Background: Internal tandem duplication (ITD) mutation in Fms-like kinase 3 (FLT3) occur in ~ 25% of newly diagnosed acute myeloid leukemia (AML) patients and is associated with poor survival outcome. We recently demonstrated that the highly specific AXL/MERTK inhibitor ONO-7475 (Ono Pharmaceutical Co, Osaka, Japan) was effective as a single agent against FLT3-ITD AML cells in both in vitro and in vivo models (Ruvolo et al Haematologica, 2017). The mechanism of ONO-7475 action involved diverse targets including inhibition of survival kinase Extracellular-signal Regulated Kinase 1/2 (ERK 1/2) and reduction of anti-apoptotic BCL2 family member Myeloid Cell Leukemia 1 (MCL-1). Considering that MCL-1 is a major factor in ABT-199 (Venetoclax) resistance, we studied efficacy of ONO-7475/ABT-199 combination using in vitro and in vivo models and the ability of ONO-7475 to overcome ABT-199 resistance.

Methods: FLT3-ITD AML cell lines Molm13 and MV4;11 as well as ABT-199 resistant MV4;11 cells and MV4;11 cells that overexpress MCL-1 or gain-of-function (GOF) MCL-1 mutant S159A were treated with varying doses of ONO-7475 in the presence and absence of ABT-199. The effect on cell viability and induction of apoptosis was assessed by flow cytometry. Effect of 24 hour treatment of DMSO vehicle, 10 nM ONO-7475, 30 nM ABT-199, or 10 nM ONO-7475/ 30 nM ABT-199 combination on various ONO-7475 targets was assessed by immunoblot analysis. The efficacy of ONO-7475 combination with ABT-199 in an in vivo FLT3 ITD AML xenograft model was tested using Molm13 cells expressing luciferase/GFP in NSG mice. Both drugs were given 5 days a week by oral gavage (ONO-7475 at 10 mg/kg and ABT-199 at 100 mg/kg). Leukemia burden was assessed by IVIS imaging and examination of H&E stained slides of bone marrow (BM), spleen, and liver.

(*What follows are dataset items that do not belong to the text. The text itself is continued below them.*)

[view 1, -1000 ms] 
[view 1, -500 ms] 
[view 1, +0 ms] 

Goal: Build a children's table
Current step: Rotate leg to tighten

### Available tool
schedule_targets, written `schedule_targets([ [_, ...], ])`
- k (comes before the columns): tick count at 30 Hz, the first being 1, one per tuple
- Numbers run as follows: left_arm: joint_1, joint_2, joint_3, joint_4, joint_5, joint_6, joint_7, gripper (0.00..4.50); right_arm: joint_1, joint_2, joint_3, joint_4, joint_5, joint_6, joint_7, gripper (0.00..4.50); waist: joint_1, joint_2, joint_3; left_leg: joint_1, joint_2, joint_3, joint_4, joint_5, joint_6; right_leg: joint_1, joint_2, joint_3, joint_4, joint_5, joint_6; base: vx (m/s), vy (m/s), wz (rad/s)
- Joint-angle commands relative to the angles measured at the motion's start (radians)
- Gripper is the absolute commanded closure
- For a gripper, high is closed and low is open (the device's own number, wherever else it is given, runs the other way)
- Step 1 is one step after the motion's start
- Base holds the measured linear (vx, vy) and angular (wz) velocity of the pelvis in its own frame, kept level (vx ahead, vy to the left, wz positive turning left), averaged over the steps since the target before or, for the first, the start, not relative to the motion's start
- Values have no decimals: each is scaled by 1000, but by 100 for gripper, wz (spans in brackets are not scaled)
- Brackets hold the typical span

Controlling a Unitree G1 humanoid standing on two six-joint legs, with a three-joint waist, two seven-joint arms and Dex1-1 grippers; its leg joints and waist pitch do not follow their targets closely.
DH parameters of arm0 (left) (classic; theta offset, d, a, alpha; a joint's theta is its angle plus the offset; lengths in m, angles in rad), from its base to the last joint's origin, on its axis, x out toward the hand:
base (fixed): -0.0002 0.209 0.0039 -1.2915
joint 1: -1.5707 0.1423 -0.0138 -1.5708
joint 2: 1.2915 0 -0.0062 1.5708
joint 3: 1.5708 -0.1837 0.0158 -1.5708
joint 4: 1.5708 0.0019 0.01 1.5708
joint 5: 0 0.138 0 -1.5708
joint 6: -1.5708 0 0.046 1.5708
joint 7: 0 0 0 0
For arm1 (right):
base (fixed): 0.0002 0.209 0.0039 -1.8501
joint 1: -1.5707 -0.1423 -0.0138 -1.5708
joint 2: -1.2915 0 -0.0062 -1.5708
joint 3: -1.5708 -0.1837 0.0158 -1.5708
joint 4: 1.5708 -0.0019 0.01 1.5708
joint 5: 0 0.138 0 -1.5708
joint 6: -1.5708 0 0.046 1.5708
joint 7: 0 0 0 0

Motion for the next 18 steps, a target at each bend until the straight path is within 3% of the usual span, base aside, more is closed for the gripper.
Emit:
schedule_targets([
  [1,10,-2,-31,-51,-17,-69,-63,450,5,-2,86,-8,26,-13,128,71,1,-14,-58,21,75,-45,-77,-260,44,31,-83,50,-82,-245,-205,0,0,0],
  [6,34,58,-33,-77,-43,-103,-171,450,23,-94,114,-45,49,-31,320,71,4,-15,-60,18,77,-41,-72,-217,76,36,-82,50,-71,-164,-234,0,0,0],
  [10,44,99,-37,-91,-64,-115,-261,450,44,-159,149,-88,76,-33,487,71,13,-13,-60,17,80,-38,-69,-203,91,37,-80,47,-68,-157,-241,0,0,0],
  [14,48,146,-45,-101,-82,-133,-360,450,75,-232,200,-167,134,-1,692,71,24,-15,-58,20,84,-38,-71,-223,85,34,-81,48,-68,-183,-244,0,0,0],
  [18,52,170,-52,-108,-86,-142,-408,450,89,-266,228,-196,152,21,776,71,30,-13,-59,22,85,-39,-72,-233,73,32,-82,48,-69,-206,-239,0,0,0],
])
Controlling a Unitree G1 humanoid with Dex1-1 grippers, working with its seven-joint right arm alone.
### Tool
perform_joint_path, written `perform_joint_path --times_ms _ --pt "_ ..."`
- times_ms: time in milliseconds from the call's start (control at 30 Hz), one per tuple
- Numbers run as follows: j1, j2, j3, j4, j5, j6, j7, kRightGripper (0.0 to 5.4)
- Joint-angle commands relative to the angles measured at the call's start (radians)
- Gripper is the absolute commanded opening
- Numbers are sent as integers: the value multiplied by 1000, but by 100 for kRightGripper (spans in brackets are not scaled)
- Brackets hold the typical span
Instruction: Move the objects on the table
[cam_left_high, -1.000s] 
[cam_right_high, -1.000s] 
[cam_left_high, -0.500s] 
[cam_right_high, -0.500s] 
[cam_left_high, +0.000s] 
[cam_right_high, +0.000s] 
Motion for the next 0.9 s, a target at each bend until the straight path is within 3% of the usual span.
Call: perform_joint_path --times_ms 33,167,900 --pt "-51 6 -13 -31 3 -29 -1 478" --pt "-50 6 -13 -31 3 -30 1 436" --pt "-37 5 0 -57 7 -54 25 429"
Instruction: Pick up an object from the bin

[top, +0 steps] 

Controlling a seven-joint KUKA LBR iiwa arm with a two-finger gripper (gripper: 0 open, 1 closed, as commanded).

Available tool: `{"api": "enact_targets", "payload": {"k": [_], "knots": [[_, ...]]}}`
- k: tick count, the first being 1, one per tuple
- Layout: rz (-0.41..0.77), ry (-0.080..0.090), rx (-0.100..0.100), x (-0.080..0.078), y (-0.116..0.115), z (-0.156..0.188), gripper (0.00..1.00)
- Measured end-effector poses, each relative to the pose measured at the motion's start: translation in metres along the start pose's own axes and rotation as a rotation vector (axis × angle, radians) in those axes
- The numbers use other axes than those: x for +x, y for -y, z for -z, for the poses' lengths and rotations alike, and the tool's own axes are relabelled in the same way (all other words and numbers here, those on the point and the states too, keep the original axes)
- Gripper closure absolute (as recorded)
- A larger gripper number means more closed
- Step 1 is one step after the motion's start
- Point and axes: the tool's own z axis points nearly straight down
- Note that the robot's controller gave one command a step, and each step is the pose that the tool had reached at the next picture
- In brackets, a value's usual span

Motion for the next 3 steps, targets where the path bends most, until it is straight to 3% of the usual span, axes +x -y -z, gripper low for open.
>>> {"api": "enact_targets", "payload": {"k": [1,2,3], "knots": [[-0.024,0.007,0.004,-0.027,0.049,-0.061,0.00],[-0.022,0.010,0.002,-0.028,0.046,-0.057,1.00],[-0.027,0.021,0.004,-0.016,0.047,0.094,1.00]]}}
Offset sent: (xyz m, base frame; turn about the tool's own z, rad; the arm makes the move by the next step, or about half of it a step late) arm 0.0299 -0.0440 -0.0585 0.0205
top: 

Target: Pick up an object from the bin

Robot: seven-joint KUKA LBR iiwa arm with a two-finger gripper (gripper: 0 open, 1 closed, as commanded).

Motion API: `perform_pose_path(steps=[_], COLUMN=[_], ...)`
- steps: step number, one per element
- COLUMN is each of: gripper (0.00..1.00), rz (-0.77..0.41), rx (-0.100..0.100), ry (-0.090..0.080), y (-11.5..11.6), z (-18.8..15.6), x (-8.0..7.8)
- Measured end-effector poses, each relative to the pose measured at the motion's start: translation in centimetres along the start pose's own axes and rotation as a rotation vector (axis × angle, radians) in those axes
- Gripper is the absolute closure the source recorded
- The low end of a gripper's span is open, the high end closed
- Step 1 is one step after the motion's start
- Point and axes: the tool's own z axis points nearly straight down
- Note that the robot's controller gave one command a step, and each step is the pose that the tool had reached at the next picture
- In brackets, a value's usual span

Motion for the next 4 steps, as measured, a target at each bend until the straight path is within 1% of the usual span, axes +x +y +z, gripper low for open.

Results: As single agent, a dose of 10 nM ONO-7475 or 30 nM ABT-199 reduced viable MV4;11 cells by ~ 60% after 72 hours. However, combination of ONO-7475 with ABT-199 at those doses potently induced apoptosis and eliminated > 98% of cells. Molm13 cells treated with 10 nM ONO-7475/ 30 nM ABT-199 combination for 48 hours displayed > 90% of cells killed. Immunoblot analysis of Molm13 and MV4;11 cells treated for 24 hours with vehicle, ONO-7475, ABT-199, or combination of both drugs revealed ONO-7475 alone and in combination with ABT-199 potently suppressed ERK phosphorylation in both cell lines but MCL-1 was only suppressed in MV4;11 cells treated with both drugs. Interestingly, ABT-199 resistant MV4;11 cells were equally as sensitive to ONO-7475 as parental cells. MV4;11 cells that overexpress WT MCL-1 or GOF mutant S159A MCL-1 provide a MCL-1-dependent ABT-199 resistance model. While MV4;11 cells overexpressing WT or GOF mutant MCL-1 are resistant to ABT-199 compared to control cells, all three cell variants are similarly sensitive to ONO-7475. Finally in the Molm13 in vivo model, ONO-7475/ABT-199 combination potently reduced leukemia burden and prolonged survival of mice compared to either single agent. The median survival of vehicle treated mice was 16 days, ABT-199 treated mice 18 days, ONO-7475 treated mice 22 days, and ONO-7475/ABT-199 treated mice 31 days (p = 0.002). ONO-7475/ABT-199 combination was superior to either single agent in reducing leukemia burden as determined by IVIS imaging and examination of BM, spleen and liver. Critically, the combination of these two agents had a synergistic effect and significantly increased survival compared to either ABT-199 or ONO-7475 alone. Together, these results provide evidence that AXL/MERTK inhibition overcomes ABT-199 resistance.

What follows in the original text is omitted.